Chemnitz (dpa) - Die Textilunternehmen in den neuen Bundesländern rechnen bei ihrer vorläufigen Bilanz für das Jahr 2018 mit einem stagnierenden Umsatz. Wie der Branchenverband vti am Freitag in Chemnitz mitteilte, ist das Plus im Laufe des Jahres von 2,2 Prozent im Februar auf 0,3 Prozent im Oktober gesunken.
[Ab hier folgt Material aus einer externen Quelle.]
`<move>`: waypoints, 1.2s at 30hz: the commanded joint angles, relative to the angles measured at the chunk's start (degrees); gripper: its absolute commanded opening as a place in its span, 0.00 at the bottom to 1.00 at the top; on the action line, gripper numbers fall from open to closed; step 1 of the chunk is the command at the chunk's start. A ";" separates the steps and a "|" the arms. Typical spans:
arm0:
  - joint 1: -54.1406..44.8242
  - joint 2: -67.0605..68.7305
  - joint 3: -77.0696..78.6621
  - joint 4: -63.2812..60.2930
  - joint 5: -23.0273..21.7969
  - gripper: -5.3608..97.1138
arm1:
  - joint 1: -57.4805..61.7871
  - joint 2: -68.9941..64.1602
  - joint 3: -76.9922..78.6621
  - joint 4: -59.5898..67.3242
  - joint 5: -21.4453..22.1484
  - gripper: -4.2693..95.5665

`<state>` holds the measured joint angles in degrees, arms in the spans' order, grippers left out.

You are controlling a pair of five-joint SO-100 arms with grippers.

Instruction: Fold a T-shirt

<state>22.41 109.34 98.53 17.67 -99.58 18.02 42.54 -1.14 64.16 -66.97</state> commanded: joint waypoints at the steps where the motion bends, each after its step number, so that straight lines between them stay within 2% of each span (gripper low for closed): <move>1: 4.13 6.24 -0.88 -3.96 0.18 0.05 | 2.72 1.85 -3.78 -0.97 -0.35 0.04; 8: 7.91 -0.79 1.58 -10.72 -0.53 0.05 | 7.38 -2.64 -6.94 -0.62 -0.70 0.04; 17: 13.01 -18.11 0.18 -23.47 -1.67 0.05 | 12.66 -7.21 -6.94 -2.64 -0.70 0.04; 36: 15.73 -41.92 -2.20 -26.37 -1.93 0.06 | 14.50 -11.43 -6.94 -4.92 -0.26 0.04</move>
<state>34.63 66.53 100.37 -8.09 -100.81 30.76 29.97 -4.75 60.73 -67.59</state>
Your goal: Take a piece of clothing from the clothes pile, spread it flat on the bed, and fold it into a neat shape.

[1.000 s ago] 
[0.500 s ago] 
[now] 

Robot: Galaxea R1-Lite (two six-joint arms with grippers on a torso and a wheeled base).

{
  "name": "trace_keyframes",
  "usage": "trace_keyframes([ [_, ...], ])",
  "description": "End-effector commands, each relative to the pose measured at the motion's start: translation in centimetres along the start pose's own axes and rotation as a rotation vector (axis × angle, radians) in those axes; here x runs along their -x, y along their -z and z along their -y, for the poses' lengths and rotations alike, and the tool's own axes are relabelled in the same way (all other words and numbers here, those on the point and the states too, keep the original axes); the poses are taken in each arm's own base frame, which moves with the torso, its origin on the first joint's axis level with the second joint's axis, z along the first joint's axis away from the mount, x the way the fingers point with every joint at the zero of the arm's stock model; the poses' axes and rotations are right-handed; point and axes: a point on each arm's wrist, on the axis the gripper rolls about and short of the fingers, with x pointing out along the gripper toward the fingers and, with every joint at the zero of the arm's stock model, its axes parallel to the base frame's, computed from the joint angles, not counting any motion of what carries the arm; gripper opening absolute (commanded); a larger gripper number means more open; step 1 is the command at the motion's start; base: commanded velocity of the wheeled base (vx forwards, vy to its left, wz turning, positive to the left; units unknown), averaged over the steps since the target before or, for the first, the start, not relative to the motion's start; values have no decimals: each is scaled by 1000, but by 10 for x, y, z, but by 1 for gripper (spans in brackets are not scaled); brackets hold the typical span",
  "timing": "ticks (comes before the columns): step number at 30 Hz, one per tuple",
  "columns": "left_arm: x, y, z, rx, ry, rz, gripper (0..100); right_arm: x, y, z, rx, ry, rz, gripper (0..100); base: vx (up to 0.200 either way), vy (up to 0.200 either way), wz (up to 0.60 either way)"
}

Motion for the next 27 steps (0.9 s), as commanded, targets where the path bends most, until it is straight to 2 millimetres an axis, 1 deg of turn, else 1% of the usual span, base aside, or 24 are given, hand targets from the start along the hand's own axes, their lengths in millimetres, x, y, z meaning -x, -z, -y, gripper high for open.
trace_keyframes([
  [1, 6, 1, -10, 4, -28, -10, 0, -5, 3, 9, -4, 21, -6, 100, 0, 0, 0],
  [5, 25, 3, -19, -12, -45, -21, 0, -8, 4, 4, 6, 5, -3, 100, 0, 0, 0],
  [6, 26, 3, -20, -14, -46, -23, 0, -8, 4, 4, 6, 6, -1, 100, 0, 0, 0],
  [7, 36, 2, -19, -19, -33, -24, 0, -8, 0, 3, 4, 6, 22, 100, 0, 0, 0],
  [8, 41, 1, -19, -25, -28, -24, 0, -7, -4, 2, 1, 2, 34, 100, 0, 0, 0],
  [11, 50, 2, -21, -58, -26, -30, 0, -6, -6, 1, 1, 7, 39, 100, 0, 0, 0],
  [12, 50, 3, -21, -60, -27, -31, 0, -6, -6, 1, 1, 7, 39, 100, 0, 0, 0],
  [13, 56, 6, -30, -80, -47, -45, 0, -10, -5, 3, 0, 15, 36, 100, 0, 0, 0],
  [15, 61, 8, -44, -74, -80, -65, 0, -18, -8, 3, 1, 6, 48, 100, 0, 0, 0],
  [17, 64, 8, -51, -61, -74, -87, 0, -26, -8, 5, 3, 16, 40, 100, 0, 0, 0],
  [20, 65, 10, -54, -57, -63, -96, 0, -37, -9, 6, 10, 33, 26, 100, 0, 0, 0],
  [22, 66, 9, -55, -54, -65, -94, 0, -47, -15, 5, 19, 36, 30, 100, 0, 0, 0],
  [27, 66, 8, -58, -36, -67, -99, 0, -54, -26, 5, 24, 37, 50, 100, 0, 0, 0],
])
"Es ist mutig zu sagen, wir wollen die schwarze Null erreichen", sagte Jenz Otto, Hauptgeschäftsführer des Verbandes der Nord-Ostdeutschen Textil- und Bekleidungsindustrie (vti) vor Medienvertretern. 2017 hatten die ostdeutschen Firmen 1,87 Milliarden Euro und damit drei Prozent mehr als 2016 umgesetzt. Wenn man für 2018 das gleiche Ergebnis erreiche wie 2017, sei das ein sehr hohes Niveau, sagte Otto.

Als problematisch erweise sich wie in anderen Branchen die Arbeitskräftesituation. Zum Jahresbeginn waren nach Verbandsangaben 150 Stellen und 50 Ausbildungsplätze nicht besetzt. Die Unternehmen bemühten sich daher um die Eingliederung von Langzeitarbeitslosen, um die Rückkehr von Berufspendlern, die Anwerbung ausländischer Kräfte und die Ausbildung von Asylbewerbern, sagte Geschäftsführer Peter Werkstätter.

Der vti vertritt nach eigenen Angaben 180 der 350 Betriebe in Sachsen, Sachsen-Anhalt, Thüringen, Brandenburg, Berlin und Mecklenburg-Vorpommern. Die Unternehmen beschäftigen rund 16 000 Mitarbeiter, 14 500 davon in Sachsen und Thüringen.